Goal of the exercise
Some of the lines below need repeating. Reproduce exactly those between the lines holding "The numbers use" and "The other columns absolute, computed", inclusive.

Source data
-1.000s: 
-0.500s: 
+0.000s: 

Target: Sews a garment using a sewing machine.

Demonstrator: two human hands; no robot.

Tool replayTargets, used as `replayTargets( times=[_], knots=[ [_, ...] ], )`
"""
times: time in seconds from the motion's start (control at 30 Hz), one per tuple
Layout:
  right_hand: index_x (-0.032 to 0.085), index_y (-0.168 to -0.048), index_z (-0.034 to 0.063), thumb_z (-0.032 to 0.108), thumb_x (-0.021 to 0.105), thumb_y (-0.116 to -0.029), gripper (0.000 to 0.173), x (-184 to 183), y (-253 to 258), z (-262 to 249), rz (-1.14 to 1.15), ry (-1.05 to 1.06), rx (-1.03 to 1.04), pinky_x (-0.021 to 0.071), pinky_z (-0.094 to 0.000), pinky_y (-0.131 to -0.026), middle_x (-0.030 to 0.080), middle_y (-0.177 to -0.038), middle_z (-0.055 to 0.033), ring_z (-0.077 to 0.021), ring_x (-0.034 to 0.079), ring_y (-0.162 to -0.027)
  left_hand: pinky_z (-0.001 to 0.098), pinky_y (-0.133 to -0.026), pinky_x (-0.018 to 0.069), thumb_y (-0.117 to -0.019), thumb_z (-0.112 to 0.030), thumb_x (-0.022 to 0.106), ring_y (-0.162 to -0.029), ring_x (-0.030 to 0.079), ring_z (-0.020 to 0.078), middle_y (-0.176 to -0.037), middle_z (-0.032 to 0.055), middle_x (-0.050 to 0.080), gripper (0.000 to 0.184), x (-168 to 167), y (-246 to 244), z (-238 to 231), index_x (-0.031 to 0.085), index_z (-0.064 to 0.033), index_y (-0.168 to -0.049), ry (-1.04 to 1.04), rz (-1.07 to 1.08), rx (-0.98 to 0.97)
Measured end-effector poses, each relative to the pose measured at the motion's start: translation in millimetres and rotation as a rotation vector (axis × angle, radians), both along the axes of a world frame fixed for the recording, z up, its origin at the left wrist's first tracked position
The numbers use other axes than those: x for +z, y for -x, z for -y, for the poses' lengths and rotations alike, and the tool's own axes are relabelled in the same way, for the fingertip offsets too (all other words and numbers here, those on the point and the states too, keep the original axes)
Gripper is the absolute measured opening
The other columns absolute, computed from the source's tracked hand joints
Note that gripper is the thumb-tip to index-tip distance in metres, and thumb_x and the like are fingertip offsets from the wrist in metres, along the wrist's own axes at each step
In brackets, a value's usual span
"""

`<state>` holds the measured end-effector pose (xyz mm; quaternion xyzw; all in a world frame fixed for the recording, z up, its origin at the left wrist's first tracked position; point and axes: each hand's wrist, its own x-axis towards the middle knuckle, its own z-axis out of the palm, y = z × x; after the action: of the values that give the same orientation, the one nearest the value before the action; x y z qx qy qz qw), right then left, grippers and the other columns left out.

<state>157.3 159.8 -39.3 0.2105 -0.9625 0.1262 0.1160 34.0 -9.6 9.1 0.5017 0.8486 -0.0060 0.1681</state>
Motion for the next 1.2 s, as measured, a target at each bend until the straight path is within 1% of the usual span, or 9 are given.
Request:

Exercise answer
The numbers use other axes than those: x for +z, y for -x, z for -y, for the poses' lengths and rotations alike, and the tool's own axes are relabelled in the same way, for the fingertip offsets too (all other words and numbers here, those on the point and the states too, keep the original axes)
Gripper is the absolute measured opening
The other columns absolute, computed from the source's tracked hand joints

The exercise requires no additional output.